Work instructions: Your answer should be the lines below from the one holding "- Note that" through the one holding "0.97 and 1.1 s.", copied exactly and with nothing else.

(Records from a dataset)
§

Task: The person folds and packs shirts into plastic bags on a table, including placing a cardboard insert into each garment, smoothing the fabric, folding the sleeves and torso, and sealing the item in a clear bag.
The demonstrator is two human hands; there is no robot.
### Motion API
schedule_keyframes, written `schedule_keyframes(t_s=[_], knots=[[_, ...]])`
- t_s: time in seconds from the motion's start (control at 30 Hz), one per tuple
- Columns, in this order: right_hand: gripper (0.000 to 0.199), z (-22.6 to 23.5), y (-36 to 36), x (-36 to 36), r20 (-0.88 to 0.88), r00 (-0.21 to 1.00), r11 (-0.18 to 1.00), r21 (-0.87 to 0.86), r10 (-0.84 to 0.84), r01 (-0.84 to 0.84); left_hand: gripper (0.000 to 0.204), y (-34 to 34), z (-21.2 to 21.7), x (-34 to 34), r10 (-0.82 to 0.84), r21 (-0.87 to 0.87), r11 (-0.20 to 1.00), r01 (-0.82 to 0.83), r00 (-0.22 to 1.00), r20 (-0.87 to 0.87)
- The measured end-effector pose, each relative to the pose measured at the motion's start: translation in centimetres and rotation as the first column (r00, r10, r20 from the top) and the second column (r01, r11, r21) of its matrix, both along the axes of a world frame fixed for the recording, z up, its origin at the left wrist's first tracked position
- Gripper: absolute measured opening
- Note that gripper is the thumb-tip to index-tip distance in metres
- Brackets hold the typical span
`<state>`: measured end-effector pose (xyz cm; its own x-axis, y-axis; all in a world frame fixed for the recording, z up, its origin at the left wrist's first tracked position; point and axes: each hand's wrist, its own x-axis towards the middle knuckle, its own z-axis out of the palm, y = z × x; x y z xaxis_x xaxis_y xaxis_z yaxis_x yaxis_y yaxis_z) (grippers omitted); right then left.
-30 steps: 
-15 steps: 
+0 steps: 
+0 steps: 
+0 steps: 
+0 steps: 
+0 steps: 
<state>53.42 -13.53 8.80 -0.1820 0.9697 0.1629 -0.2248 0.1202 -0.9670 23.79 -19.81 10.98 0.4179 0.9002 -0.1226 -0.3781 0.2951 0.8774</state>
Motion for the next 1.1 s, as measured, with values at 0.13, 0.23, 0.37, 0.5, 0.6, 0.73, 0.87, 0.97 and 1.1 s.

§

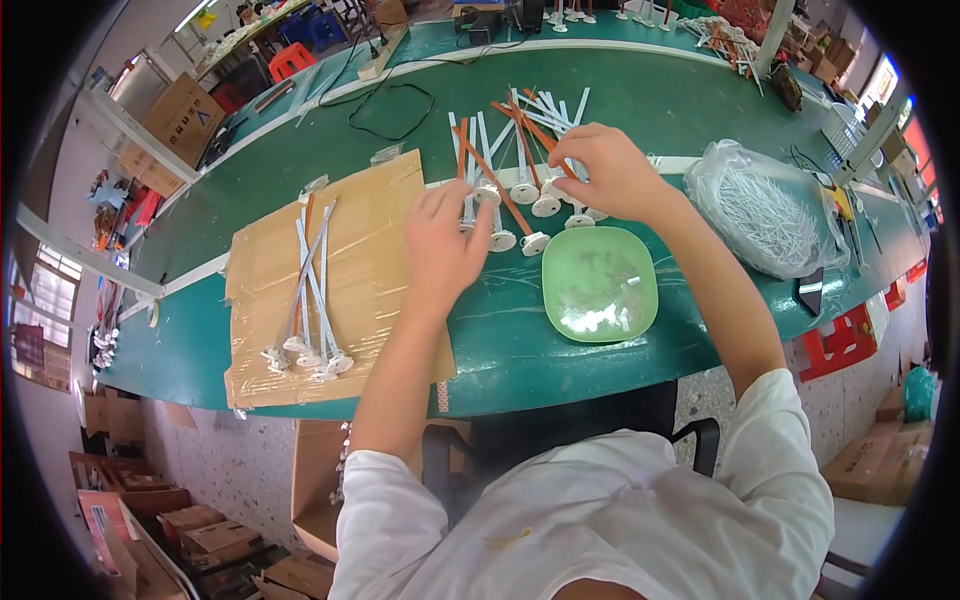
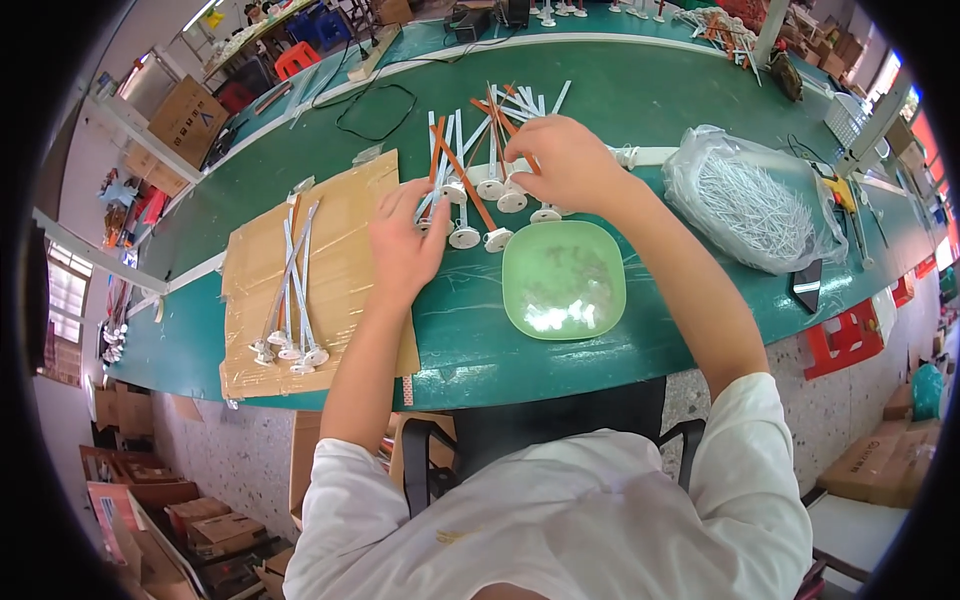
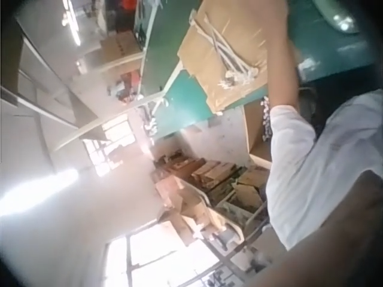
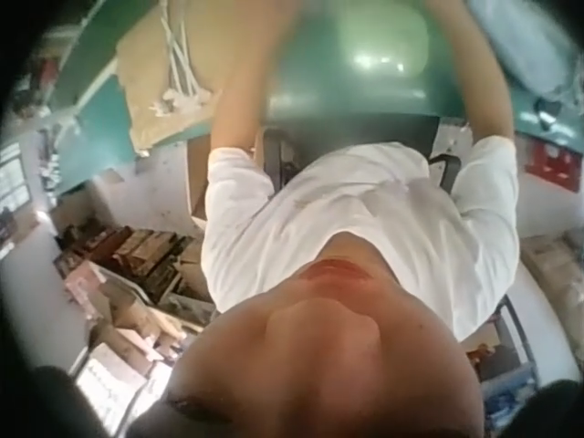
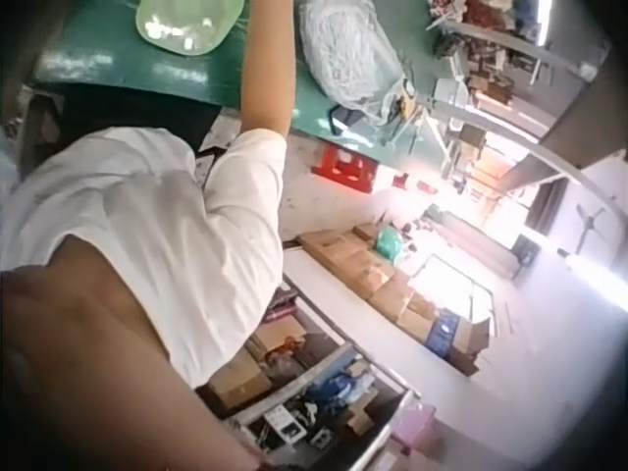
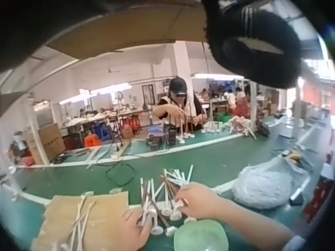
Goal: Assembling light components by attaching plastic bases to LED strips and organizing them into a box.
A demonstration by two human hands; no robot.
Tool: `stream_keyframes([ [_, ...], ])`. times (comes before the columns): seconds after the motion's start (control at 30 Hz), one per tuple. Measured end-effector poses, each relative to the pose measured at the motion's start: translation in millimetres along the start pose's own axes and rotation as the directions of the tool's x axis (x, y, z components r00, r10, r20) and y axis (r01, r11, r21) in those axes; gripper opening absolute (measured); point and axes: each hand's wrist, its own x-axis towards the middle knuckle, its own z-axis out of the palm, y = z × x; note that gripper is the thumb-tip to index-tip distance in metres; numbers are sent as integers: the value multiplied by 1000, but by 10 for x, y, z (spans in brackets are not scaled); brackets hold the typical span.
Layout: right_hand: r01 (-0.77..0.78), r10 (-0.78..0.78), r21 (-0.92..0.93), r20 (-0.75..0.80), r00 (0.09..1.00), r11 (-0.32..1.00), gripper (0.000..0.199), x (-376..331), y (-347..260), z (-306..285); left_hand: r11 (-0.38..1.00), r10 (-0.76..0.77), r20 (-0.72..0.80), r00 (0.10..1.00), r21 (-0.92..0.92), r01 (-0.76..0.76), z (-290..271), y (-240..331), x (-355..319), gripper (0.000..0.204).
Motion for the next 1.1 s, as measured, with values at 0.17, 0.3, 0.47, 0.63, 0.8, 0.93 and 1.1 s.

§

Expected answer:
- Note that gripper is the thumb-tip to index-tip distance in metres
- Brackets hold the typical span
`<state>`: measured end-effector pose (xyz cm; its own x-axis, y-axis; all in a world frame fixed for the recording, z up, its origin at the left wrist's first tracked position; point and axes: each hand's wrist, its own x-axis towards the middle knuckle, its own z-axis out of the palm, y = z × x; x y z xaxis_x xaxis_y xaxis_z yaxis_x yaxis_y yaxis_z) (grippers omitted); right then left.
-30 steps: 
-15 steps: 
+0 steps: 
+0 steps: 
+0 steps: 
+0 steps: 
+0 steps: 
<state>53.42 -13.53 8.80 -0.1820 0.9697 0.1629 -0.2248 0.1202 -0.9670 23.79 -19.81 10.98 0.4179 0.9002 -0.1226 -0.3781 0.2951 0.8774</state>
Motion for the next 1.1 s, as measured, with values at 0.13, 0.23, 0.37, 0.5, 0.6, 0.73, 0.87, 0.97 and 1.1 s.

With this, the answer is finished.